The China market is especially attractive to Singapore Airlines because Southeast Asia is saturated with discount airlines and overseas carriers. Malaysia’s AirAsia Bhd. is a big rival on shorter routes within the region and Gulf-based carriers such as Emirates Airline and Qatar Airways have taken market share on longer routes to Europe and the U.S.
Singapore Airlines has been looking for new investment opportunities to drive growth in new markets including a joint venture—Vistara—in India with Tata Group, which began flying local routes in early January.
Apart from Singapore Airlines, Hong Kong Airlines is in negotiations with other Asian carriers about selling a stake ahead of its US$500 million initial public offering in the second half of this year, one of the people said.

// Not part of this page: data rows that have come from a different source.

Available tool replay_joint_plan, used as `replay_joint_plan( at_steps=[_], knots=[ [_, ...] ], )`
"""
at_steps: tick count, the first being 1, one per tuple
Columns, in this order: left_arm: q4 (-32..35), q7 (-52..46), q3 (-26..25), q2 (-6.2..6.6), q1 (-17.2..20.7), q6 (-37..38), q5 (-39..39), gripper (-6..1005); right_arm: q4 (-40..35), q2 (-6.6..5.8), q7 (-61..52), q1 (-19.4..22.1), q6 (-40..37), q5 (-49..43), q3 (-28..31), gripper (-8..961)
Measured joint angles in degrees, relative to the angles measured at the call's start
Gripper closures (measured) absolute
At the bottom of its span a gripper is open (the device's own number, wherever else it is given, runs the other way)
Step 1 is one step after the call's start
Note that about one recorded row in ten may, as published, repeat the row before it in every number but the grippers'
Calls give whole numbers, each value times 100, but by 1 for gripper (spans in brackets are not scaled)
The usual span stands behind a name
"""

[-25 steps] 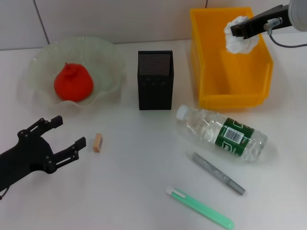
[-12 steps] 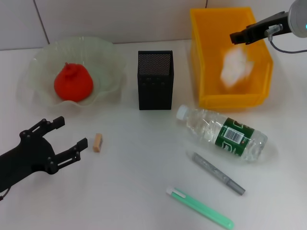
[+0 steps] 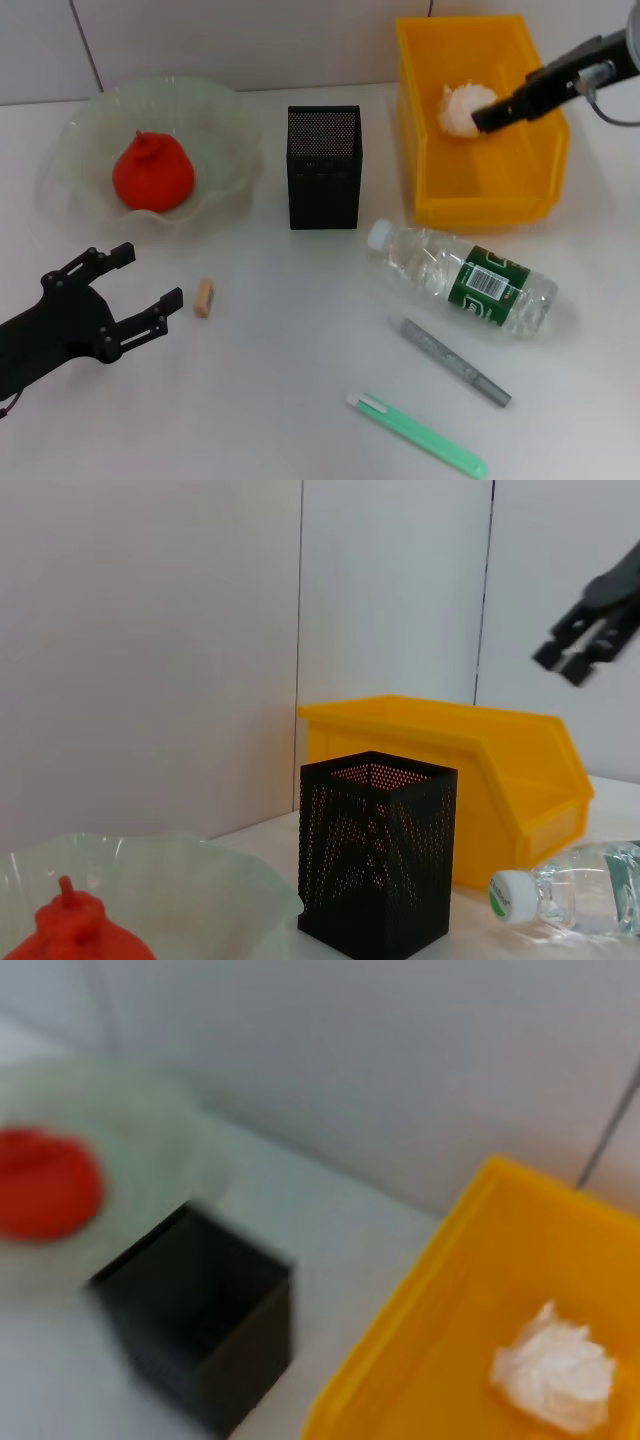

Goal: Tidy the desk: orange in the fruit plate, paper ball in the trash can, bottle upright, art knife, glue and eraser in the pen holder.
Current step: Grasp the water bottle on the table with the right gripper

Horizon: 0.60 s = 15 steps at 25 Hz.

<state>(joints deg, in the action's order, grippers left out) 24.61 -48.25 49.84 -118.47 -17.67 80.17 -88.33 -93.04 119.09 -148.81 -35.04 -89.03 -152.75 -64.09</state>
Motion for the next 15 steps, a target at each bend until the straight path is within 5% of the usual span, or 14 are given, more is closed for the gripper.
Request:
replay_joint_plan(
  at_steps=[4,7,15],
  knots=[
    [0,0,0,0,0,-1,0,143,-414,0,226,-65,-1093,7,-34,116],
    [0,0,0,0,0,-2,0,143,-377,1,372,-194,-1640,20,-119,117],
    [0,0,5,0,0,-11,0,142,526,1,486,-318,-1567,-237,-822,118]
  ],
)
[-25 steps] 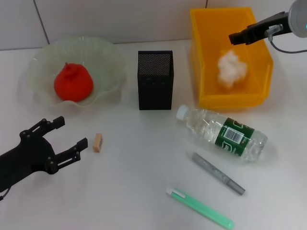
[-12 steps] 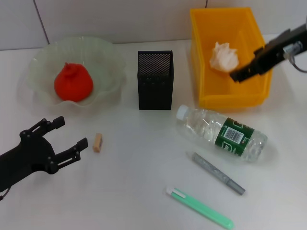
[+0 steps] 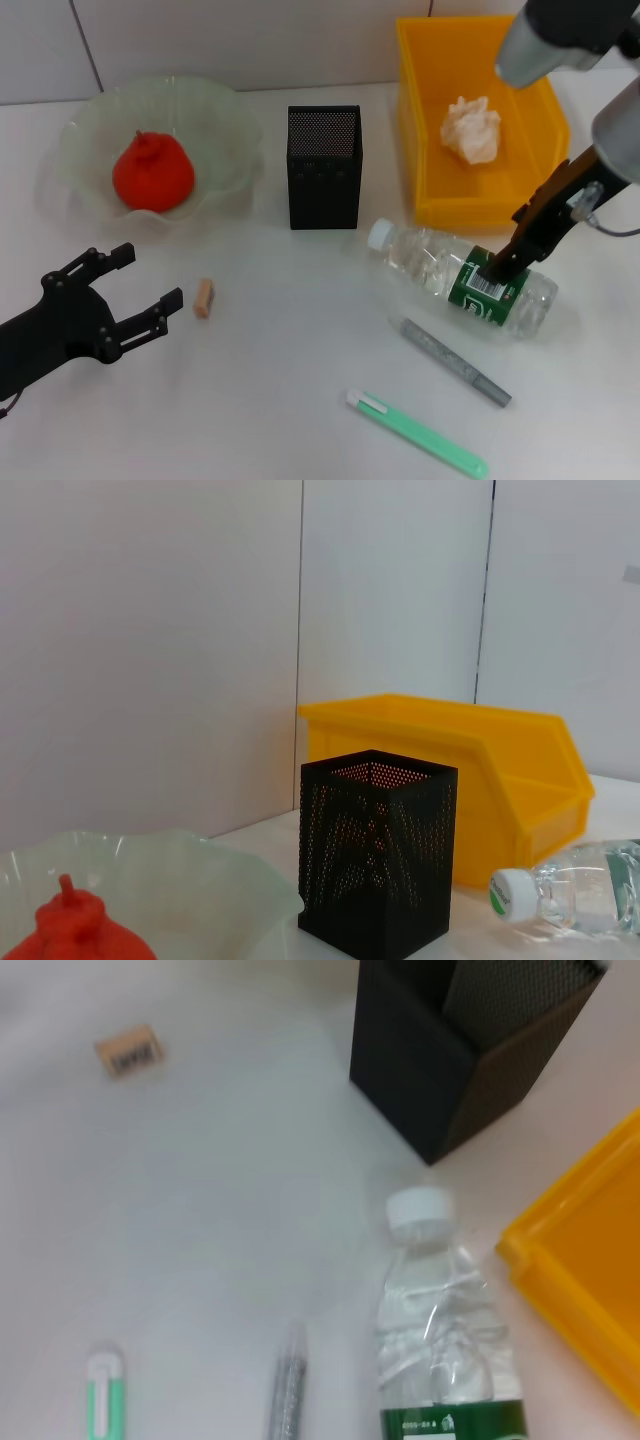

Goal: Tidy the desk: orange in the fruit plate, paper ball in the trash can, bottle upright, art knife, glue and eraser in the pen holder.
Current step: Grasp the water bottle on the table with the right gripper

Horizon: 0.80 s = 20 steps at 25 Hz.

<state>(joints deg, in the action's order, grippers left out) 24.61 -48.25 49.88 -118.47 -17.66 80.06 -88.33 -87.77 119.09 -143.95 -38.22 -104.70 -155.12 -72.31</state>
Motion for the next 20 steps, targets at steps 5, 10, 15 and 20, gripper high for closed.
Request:
replay_joint_plan(
  at_steps=[5,10,15,20],
  knots=[
    [0,0,4,0,0,0,0,142,508,6,0,-65,336,-35,-146,119],
    [0,0,4,0,0,1,0,142,835,-2,6,-125,530,-93,-207,120],
    [0,0,4,0,-4,-3,0,143,1150,3,8,-187,811,-302,-333,121],
    [0,0,4,0,-7,-14,0,143,1537,9,6,-261,1044,-312,-359,123]
  ],
)
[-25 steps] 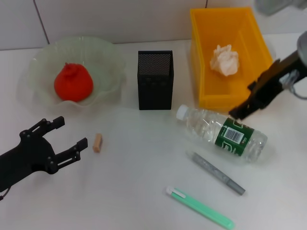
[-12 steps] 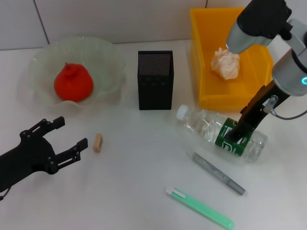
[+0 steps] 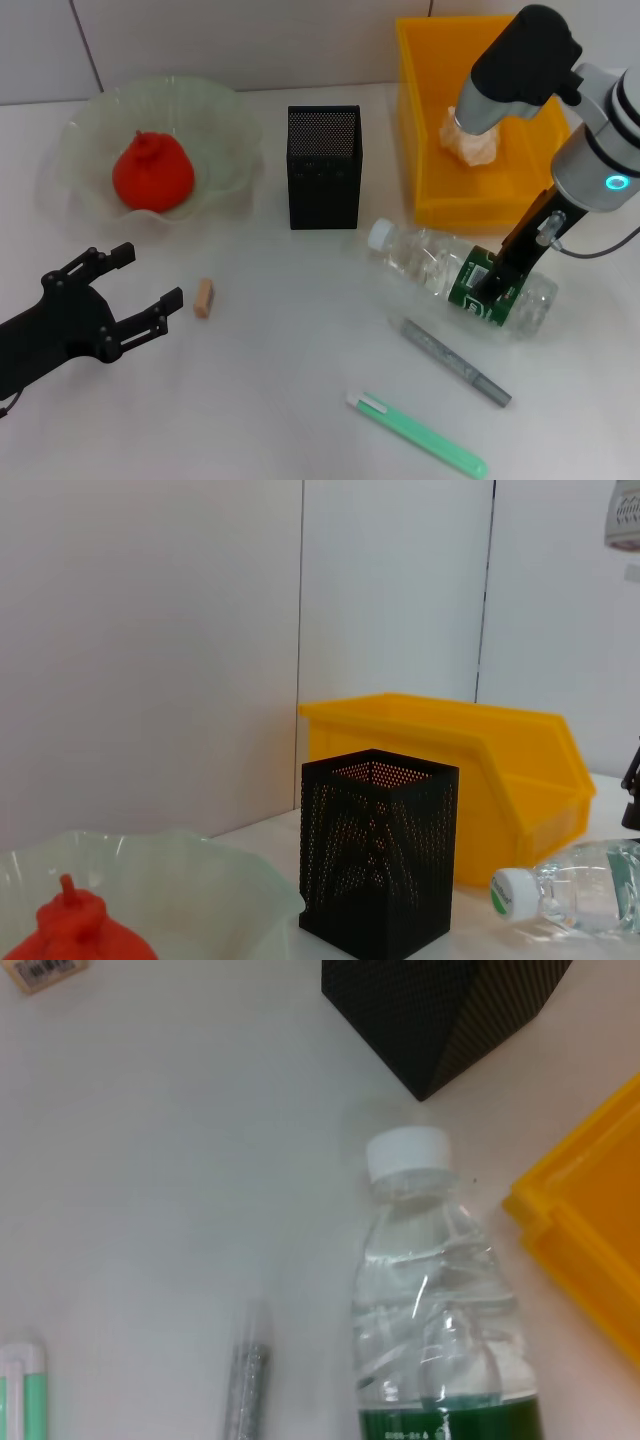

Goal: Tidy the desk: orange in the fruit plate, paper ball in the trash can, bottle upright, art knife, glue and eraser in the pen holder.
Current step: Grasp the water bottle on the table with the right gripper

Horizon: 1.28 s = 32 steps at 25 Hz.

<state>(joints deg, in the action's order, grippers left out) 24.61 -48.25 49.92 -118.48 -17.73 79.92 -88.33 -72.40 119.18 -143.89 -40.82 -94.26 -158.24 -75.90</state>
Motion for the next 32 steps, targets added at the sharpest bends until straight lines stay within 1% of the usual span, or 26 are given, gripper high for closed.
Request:
replay_joint_plan(
  at_steps=[7,15,32],
  knots=[
    [0,0,0,0,-2,-3,-1,143,395,14,-9,-26,249,27,-75,124],
    [0,0,5,0,-2,-3,-9,142,666,19,-13,-25,491,38,-84,126],
    [0,0,9,0,-3,-12,-9,142,1031,26,-40,-40,799,49,-180,131]
  ],
)
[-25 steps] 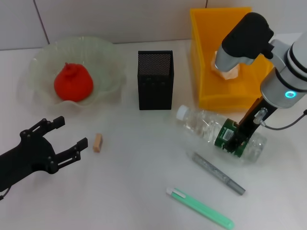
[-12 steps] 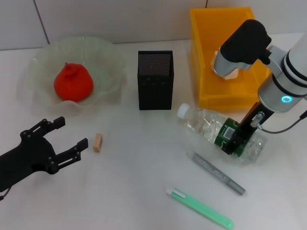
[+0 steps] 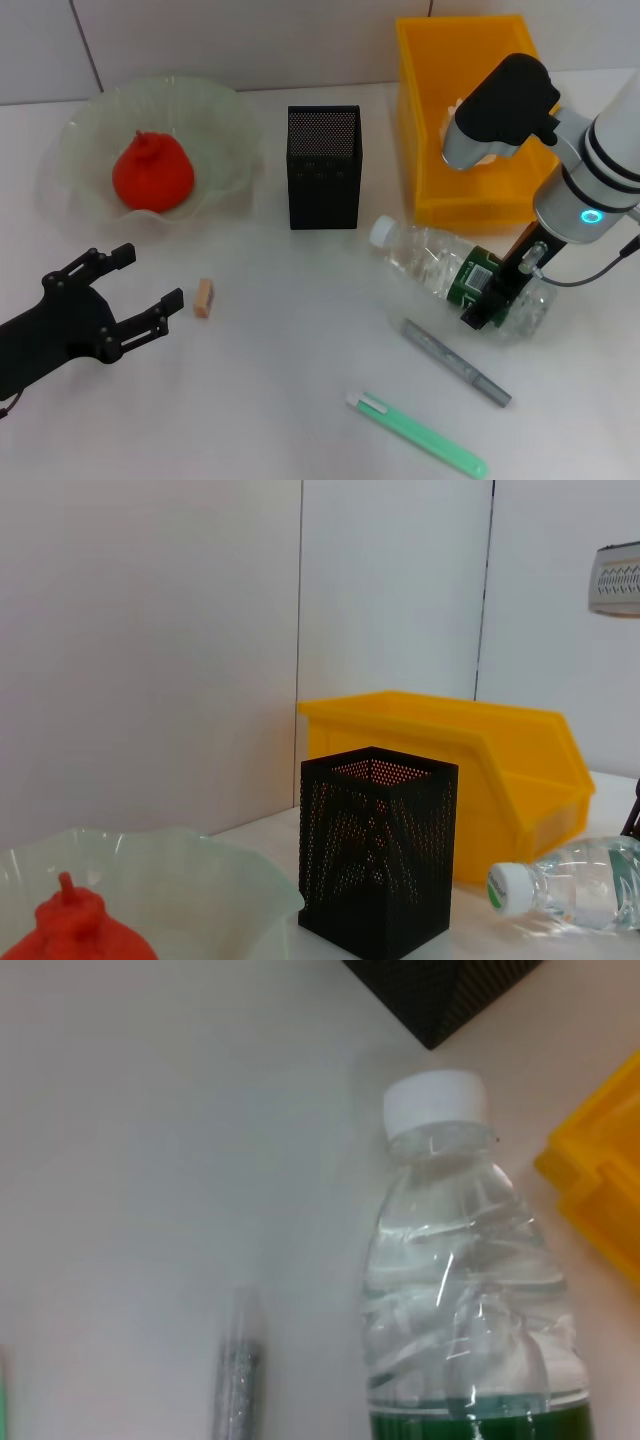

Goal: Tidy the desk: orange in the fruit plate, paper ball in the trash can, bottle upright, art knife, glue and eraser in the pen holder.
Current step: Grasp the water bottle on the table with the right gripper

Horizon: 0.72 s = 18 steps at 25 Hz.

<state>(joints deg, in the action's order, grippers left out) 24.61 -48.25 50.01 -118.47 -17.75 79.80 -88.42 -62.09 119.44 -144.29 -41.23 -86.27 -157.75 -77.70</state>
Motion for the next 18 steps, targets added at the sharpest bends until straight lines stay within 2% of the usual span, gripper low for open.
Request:
replay_joint_plan(
  at_steps=[18],
  knots=[
    [0,0,0,0,0,0,0,143,43,9,-28,39,133,0,-36,135]
  ],
)
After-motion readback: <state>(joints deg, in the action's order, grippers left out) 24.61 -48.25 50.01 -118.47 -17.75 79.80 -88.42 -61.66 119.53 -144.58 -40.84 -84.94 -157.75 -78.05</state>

Hong Kong Airlines submitted a listing application to the Hong Kong Stock Exchange in September for the city’s first dual-currency initial public offering in yuan and Hong Kong dollars, but it had delayed the listing plan because of the potential stake sale, other people familiar with the situation said earlier.
Hong Kong Airlines is controlled by Chinese conglomerate HNA Group, whose holdings include Hainan Airlines. The carrier was set up in Hong Kong in 2006 with an aim to break the dominance of Cathay Pacific and its China-focused unit Dragonair. Tough competition forced Hong Kong Airlines to cut long-haul services to Moscow and London.
The company’s operating a fleet of about 24 Airbus aircraft now flies mainly regional routes between Hong Kong and other destinations in Asia, including Osaka, Japan, and Chinese cities such as Beijing and Shanghai. Funds from the IPO would go toward adding to its fleet, the carrier has said.
In 2011, Hong Kong Airlines had said it would list the following year, but that attempt was shelved because of weak markets.